ALBUM OF THE DAY
The Cradle, “Laughing In My Sleep”
By Max Savage Levenson · August 14, 2020 Merch for this release:
Vinyl LP, Compact Disc (CD)

Paco Cathcart is about as Brooklyn as they come. Since 2012, he’s recorded 30-odd projects under the name The Cradle in home studios—and, sometimes, just homes—throughout the borough, and has played on dozens of records by other locals. Laughing in my Sleep, Cathcart’s majestic and sprawling new album, was likewise made in his home borough; more than any of his other work, however, it also documents, in vivid color, the little moments, sights, and scenes that make up life in Brooklyn. Cathcart wrote these 21 songs in the midst of several overlapping upheavals: the culmination of a U.S. tour conducted exclusively via Greyhound and Megabus, the dissolution of a long-term romantic relationship, and an eviction from his Crown Heights apartment.

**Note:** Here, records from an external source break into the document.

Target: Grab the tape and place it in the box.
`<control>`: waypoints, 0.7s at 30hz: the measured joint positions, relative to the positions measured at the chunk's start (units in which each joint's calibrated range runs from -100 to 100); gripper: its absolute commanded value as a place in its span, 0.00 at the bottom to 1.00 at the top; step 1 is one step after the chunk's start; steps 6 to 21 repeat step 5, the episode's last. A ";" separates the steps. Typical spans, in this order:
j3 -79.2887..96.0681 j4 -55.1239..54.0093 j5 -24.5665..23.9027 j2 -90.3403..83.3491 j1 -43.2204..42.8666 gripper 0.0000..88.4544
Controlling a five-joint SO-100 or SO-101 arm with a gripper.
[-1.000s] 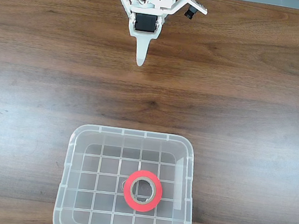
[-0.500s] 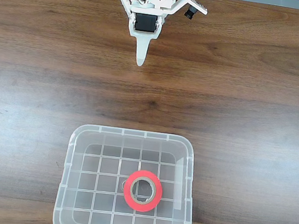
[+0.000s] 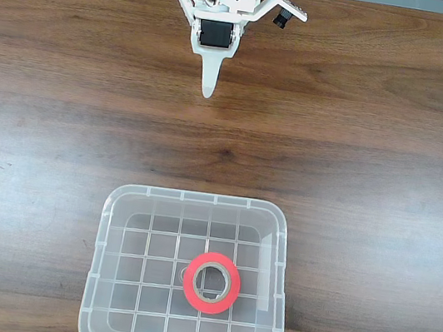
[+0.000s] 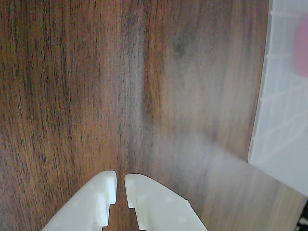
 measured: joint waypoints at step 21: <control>0.00 0.00 0.00 0.00 0.00 0.01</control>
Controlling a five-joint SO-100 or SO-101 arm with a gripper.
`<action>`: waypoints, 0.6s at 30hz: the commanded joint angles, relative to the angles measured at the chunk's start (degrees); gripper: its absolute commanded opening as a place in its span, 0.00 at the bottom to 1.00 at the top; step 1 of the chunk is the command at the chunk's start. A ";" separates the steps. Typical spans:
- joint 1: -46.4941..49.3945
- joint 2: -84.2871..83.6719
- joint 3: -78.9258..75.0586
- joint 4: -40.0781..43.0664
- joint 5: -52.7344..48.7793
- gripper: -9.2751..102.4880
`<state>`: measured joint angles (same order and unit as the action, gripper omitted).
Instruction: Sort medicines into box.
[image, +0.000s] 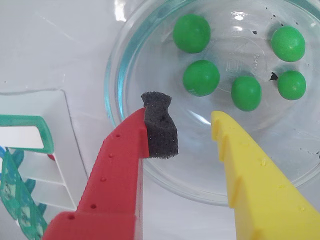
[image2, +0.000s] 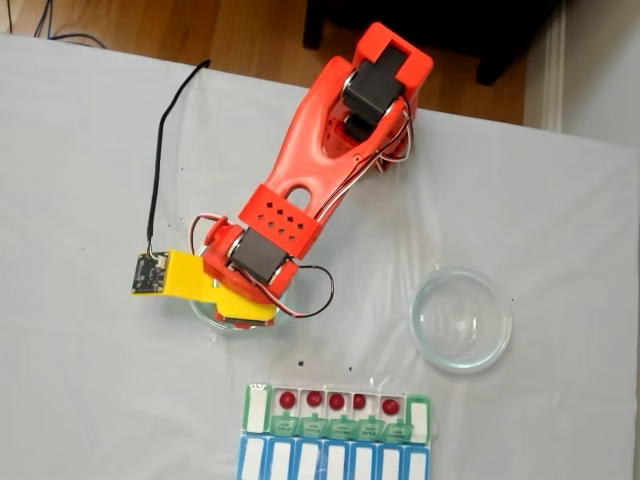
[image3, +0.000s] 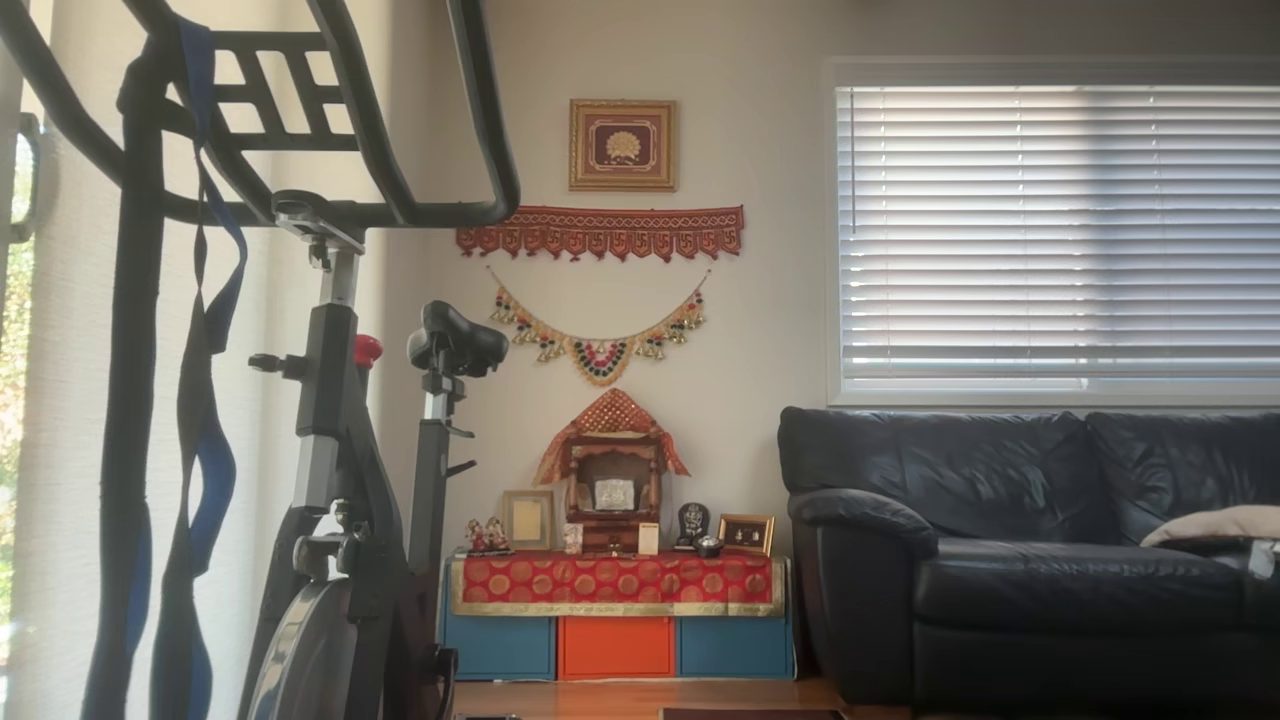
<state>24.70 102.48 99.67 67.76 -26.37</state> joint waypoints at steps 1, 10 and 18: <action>-0.35 0.79 -0.18 -0.53 -0.26 0.23; 0.09 -0.09 1.67 -2.46 -0.70 0.24; 0.44 -0.97 2.11 -3.78 -1.14 0.24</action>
<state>24.79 100.99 102.22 65.48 -26.89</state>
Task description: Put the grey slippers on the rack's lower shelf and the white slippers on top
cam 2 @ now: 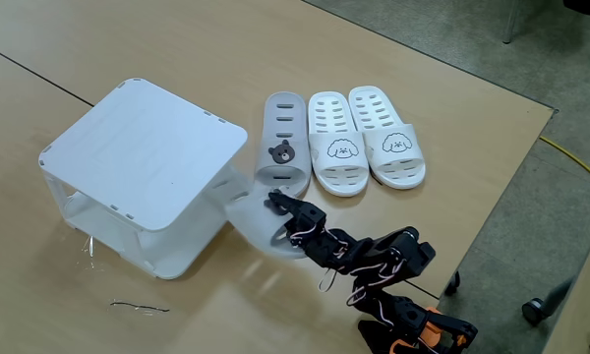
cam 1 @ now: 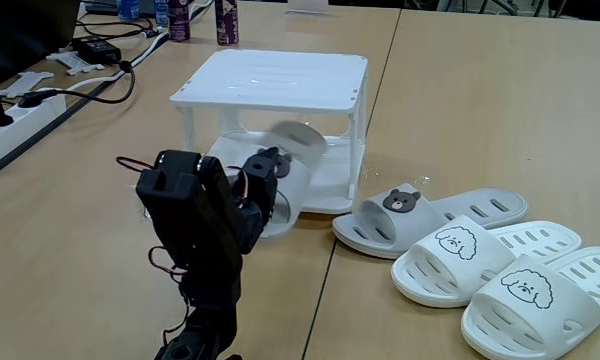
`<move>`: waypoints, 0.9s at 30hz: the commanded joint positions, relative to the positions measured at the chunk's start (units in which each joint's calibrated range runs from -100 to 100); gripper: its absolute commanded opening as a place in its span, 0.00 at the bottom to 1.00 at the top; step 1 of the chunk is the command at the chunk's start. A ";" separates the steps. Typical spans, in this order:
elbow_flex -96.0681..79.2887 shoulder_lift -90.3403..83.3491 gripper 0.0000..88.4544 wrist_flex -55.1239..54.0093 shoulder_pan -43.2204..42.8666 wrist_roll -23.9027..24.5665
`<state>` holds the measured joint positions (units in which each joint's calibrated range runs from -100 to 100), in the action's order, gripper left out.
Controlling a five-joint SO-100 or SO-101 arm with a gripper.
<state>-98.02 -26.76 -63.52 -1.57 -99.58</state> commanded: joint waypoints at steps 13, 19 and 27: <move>43.94 33.03 0.01 -0.24 -17.51 -0.42; 76.69 54.32 0.01 7.52 -16.11 -0.42; 114.31 72.32 0.01 24.26 -15.04 -0.42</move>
<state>-0.99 44.25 -42.75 -16.93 -99.58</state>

Collectively, they offer both glimpses into Cathcart’s loveworn heart as well as remarkably poignant scenes of a city that, in his eye, oscillates between a wonderland and a wasteland.

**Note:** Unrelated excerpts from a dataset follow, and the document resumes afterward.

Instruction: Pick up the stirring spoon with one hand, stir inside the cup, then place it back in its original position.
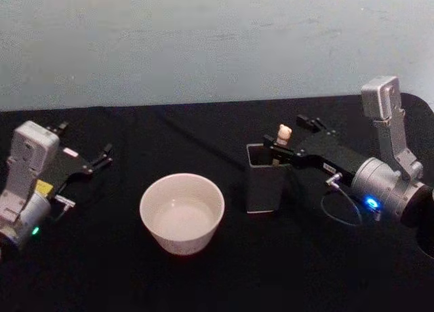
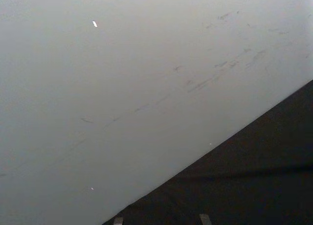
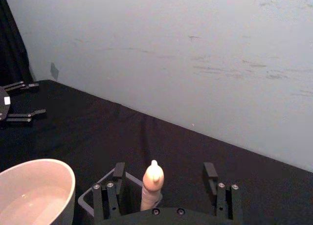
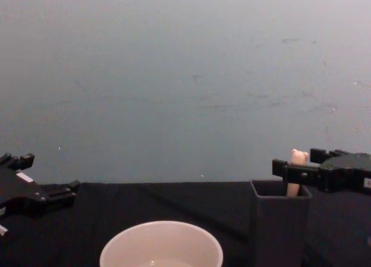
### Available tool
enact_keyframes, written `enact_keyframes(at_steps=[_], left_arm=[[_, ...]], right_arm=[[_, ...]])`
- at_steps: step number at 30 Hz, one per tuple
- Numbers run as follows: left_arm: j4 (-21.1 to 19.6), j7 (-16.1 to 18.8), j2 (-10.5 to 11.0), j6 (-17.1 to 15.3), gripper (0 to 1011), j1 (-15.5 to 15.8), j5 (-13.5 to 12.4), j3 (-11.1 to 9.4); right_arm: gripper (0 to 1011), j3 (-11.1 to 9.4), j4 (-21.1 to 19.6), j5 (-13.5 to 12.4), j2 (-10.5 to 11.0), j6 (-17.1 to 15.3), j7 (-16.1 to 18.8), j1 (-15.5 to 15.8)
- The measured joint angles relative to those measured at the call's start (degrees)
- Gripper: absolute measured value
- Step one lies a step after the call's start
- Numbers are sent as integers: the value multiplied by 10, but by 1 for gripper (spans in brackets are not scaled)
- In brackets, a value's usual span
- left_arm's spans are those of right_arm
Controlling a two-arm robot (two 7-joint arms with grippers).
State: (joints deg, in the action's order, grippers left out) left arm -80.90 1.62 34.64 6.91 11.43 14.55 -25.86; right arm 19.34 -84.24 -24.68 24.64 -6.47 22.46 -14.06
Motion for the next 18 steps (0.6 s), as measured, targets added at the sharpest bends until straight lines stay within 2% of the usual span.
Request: enact_keyframes(at_steps=[3,7,9,12,13,18], left_arm=[[0,0,0,0,1001,0,0,0],[0,0,0,0,1001,0,0,0],[0,0,0,0,1001,0,0,0],[0,0,0,0,1001,0,0,0],[0,0,0,0,1001,0,0,0],[0,0,0,0,1001,0,0,0]], right_arm=[[992,0,0,0,0,0,0,0],[914,0,0,0,0,0,0,0],[835,0,0,0,0,1,0,0],[786,0,0,0,0,1,0,0],[732,0,0,0,0,1,0,0],[591,0,0,0,0,1,0,0]])
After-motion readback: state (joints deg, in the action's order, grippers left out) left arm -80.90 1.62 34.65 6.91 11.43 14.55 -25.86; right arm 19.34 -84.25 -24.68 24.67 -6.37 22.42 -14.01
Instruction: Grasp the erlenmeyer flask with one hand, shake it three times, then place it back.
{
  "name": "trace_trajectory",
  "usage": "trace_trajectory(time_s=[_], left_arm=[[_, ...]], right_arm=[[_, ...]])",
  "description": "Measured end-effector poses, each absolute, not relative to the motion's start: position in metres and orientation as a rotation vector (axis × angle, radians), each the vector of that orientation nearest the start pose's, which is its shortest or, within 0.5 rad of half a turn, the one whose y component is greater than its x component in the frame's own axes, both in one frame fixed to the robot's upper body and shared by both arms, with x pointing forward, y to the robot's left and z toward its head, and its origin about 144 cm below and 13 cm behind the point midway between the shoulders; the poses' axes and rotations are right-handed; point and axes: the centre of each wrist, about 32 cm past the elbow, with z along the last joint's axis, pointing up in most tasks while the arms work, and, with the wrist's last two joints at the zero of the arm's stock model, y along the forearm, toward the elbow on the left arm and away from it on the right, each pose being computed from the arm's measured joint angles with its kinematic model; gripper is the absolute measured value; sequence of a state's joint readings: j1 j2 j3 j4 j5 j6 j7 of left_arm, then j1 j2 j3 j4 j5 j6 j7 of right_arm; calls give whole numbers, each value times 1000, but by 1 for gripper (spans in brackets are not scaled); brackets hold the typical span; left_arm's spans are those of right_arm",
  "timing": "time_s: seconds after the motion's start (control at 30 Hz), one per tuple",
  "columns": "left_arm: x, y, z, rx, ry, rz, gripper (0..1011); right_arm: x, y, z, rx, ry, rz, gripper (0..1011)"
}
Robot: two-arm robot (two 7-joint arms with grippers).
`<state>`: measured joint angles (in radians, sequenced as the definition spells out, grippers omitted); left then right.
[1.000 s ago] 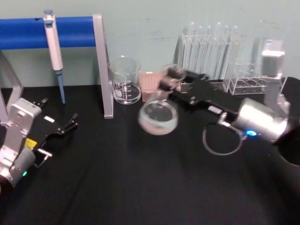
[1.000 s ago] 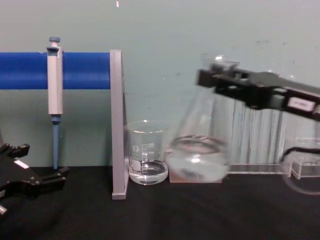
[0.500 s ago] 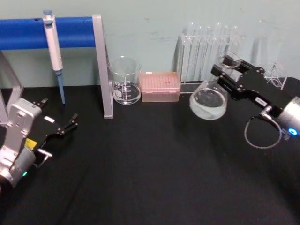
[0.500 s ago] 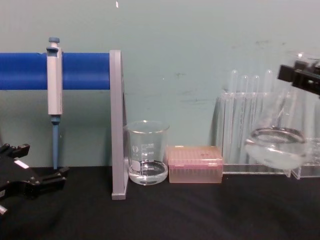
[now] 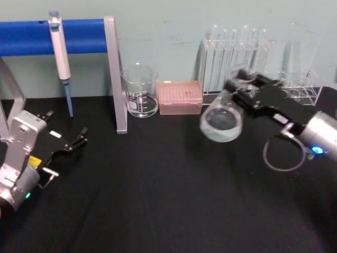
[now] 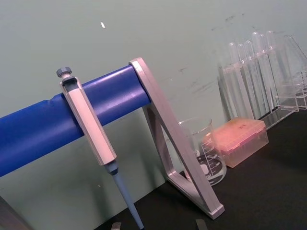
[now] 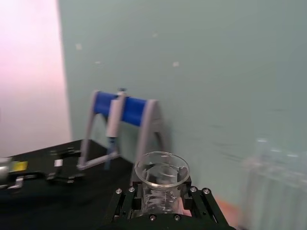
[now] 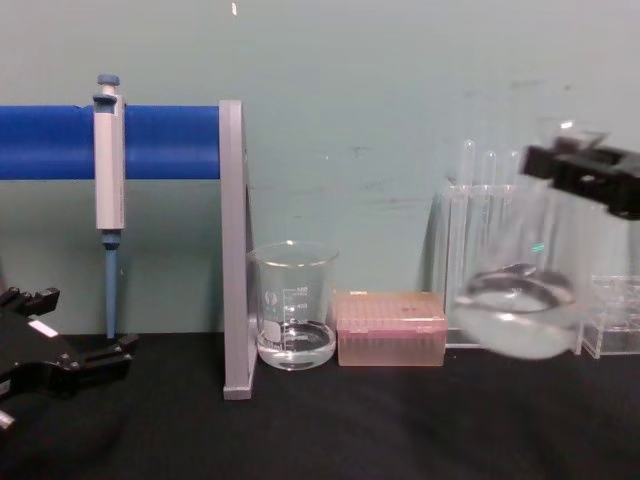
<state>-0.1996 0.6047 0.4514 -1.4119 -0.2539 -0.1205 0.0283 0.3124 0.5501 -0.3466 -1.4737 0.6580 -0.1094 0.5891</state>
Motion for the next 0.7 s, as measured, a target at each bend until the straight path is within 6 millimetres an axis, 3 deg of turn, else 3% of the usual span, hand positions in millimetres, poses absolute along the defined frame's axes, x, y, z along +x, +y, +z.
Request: trace_trajectory(time_s=[0.47, 0.7], left_arm=[[489, 310, 1140, 305, -285, 1248, 1001], [489, 310, 1140, 304, -285, 1248, 1001]], right_arm=[[547, -239, 1210, 101, -35, -384, 449], [550, -219, 1209, 91, -20, -277, 449]])
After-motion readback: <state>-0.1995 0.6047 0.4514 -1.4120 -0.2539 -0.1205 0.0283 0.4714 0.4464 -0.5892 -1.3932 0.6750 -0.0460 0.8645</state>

As The Cradle, Cathcart has long favored brief songs that lean on his fragile voice and hypnotic acoustic guitar figures, but veer, without warning, towards rushes of brittle sound, sweet harmonies, and warbling horns. Laughing in my Sleep utilizes a similar palette, and the recordings are still raw—some were put down on a four-track, others are interspersed with Voice Memos and abutted with chaotic noise—but the record nonetheless presents some of his strongest and most direct songwriting to date. Cathcart’s vocal melodies are entrancing, particularly when sung with Palberta’s Lily Konigsberg, like on the lightly Celtic “One Too Many Times” or the tender, poppy “Eyes So Clear.” Throughout the record his guitar playing is dexterous, gnarled figures that propel the songs forward, and thudding drums, often reminiscent of Animal Collective at their freak-folk heyday give the album an urgency and robustness.

Cathcart paints scenes that are grounded in specificity; if Jeff Mangum turned his eye from the cosmos to the quotidian, he might end up with something like Laughing in My Sleep. We’re by Cathcart’s side in songs like “Children,” where he describes the nocturnal desolation of the Hoyt-Schermerhorn subway stop in remarkable detail. On album highlight “End of the Day,” Cathcart is seen prowling the neighborhood, watching kids shoot hoops in Saint John’s Park, before he takes the 46 bus down to Dead Horse Bay where, in one of the album’s creepiest moments, “A ghost was walking towards me picking up the broken glass/ She was looking at the edges and putting it in a plastic bag.” Evocative and strange, the world that Cathcart conjures and chronicles is an ode to a city that needs his perspective now more than ever.